Collected data
________________________
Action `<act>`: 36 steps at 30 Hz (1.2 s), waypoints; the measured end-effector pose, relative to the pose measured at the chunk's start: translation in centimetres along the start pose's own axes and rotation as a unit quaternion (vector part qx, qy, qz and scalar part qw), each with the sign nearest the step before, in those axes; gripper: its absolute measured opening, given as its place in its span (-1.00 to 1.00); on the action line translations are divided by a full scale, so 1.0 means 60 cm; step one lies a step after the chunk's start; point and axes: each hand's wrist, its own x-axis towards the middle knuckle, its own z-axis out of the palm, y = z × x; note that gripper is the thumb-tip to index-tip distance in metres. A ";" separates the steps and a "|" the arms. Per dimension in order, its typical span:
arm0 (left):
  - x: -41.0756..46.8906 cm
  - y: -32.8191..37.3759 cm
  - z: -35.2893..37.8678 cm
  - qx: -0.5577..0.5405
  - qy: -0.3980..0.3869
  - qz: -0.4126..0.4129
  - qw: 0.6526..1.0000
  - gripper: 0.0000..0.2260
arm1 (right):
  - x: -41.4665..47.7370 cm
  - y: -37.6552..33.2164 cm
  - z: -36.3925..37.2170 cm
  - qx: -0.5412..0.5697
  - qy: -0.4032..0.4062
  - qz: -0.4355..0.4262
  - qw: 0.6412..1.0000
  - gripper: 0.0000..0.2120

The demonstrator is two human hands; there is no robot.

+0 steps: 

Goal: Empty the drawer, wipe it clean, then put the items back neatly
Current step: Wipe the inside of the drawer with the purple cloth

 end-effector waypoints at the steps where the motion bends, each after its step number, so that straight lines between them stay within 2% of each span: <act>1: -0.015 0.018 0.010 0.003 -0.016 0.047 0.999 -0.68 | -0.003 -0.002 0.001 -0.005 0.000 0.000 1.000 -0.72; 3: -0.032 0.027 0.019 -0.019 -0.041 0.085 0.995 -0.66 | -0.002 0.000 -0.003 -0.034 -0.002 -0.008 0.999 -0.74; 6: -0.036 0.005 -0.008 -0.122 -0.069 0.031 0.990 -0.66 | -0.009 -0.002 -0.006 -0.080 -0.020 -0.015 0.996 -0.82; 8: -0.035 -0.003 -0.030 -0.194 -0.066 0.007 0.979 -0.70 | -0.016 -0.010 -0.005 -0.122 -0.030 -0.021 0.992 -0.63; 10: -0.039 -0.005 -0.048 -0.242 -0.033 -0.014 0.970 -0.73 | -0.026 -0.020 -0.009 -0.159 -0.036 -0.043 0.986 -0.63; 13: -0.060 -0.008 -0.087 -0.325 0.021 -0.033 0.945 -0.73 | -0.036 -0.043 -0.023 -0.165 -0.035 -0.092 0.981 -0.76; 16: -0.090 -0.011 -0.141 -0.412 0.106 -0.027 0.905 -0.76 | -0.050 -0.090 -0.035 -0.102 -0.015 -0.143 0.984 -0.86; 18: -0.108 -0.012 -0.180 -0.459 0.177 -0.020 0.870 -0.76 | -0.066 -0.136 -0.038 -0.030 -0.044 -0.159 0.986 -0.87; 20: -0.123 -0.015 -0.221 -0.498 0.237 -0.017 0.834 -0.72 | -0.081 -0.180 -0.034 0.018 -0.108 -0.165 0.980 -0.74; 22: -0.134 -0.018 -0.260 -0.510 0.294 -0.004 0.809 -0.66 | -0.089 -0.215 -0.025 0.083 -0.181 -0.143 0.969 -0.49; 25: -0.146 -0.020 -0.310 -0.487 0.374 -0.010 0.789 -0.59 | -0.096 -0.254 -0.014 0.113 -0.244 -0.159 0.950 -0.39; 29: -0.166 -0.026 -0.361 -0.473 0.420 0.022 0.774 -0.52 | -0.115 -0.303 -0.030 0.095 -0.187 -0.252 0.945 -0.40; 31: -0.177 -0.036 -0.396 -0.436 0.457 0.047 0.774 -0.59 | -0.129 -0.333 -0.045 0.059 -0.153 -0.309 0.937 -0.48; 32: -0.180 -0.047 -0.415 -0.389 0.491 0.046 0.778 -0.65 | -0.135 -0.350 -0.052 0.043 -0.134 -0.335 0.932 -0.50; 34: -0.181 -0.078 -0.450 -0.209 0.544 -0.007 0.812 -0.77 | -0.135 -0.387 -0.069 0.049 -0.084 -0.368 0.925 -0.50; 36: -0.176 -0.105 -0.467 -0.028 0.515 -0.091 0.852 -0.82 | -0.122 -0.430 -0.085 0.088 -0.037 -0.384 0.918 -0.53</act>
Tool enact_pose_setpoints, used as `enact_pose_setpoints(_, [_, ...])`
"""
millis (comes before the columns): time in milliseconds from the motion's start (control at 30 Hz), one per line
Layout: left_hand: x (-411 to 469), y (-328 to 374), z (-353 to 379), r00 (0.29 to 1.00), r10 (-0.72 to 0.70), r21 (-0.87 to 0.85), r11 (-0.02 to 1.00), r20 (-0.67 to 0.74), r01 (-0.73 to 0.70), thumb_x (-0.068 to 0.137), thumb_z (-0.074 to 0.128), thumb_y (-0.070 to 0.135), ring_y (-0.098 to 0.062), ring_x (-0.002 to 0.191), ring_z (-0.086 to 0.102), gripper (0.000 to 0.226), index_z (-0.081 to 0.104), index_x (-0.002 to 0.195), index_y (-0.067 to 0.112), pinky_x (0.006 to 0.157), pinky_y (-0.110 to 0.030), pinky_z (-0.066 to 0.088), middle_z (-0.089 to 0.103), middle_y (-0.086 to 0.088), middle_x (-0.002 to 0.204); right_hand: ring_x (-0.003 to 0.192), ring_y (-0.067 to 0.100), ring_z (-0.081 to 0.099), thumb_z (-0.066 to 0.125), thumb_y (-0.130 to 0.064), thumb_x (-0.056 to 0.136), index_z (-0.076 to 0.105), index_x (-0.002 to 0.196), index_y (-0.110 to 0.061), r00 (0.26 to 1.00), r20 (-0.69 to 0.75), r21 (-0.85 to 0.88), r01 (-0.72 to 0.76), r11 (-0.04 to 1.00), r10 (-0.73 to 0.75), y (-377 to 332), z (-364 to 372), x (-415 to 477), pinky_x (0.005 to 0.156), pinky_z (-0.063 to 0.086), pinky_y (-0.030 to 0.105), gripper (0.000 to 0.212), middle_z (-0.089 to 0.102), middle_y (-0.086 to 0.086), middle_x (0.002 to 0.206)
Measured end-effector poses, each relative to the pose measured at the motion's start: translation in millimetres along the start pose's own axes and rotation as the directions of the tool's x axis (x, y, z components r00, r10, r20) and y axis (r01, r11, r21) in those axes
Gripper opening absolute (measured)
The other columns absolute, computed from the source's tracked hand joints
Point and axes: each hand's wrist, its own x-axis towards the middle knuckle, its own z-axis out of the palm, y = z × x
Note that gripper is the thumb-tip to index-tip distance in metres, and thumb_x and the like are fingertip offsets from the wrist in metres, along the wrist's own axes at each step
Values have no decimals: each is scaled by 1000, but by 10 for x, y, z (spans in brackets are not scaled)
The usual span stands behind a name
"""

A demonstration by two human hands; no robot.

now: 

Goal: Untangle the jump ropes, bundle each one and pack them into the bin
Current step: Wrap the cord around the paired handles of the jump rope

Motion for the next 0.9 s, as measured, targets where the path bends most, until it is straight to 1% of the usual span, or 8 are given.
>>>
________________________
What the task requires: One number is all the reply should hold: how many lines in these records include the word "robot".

Expected answer: 2